• **REQUIRED ACTION**
Leave out every line before the one that contains "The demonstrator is". Please restate that line and the rest of the data word for word, through the end.

• **SUPPLIED INFORMATION**
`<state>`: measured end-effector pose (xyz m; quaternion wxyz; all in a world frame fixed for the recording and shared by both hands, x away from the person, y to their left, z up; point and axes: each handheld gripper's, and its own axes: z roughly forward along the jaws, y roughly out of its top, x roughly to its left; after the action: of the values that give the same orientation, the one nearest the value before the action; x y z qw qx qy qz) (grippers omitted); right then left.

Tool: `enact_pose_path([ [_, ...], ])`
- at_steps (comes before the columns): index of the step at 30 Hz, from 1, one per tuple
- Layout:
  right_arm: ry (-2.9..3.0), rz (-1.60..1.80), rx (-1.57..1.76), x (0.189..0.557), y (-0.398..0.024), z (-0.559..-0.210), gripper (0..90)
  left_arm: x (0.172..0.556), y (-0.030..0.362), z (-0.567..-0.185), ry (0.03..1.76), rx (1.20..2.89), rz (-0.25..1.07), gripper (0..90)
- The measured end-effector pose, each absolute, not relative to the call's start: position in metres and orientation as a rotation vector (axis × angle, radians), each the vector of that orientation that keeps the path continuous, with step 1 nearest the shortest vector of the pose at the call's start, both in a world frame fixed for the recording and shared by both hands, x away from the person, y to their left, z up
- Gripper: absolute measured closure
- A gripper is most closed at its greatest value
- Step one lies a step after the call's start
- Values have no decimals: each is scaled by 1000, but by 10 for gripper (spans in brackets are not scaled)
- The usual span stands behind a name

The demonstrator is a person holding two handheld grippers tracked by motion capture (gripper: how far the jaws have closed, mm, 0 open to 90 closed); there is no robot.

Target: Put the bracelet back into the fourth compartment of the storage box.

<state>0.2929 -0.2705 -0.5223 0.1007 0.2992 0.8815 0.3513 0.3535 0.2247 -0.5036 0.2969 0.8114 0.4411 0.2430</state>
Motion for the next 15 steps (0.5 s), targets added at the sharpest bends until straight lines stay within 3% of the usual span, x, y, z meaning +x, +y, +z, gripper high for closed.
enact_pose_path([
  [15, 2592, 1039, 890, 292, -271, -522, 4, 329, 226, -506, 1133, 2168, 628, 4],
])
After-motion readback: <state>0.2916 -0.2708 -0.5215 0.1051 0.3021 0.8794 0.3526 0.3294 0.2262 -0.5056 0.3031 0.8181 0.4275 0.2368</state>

• **REPLY**
The demonstrator is a person holding two handheld grippers tracked by motion capture (gripper: how far the jaws have closed, mm, 0 open to 90 closed); there is no robot.

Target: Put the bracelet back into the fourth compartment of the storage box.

<state>0.2929 -0.2705 -0.5223 0.1007 0.2992 0.8815 0.3513 0.3535 0.2247 -0.5036 0.2969 0.8114 0.4411 0.2430</state>
Motion for the next 15 steps (0.5 s), targets added at the sharpest bends until straight lines stay within 3% of the usual span, x, y, z meaning +x, +y, +z, gripper high for closed.
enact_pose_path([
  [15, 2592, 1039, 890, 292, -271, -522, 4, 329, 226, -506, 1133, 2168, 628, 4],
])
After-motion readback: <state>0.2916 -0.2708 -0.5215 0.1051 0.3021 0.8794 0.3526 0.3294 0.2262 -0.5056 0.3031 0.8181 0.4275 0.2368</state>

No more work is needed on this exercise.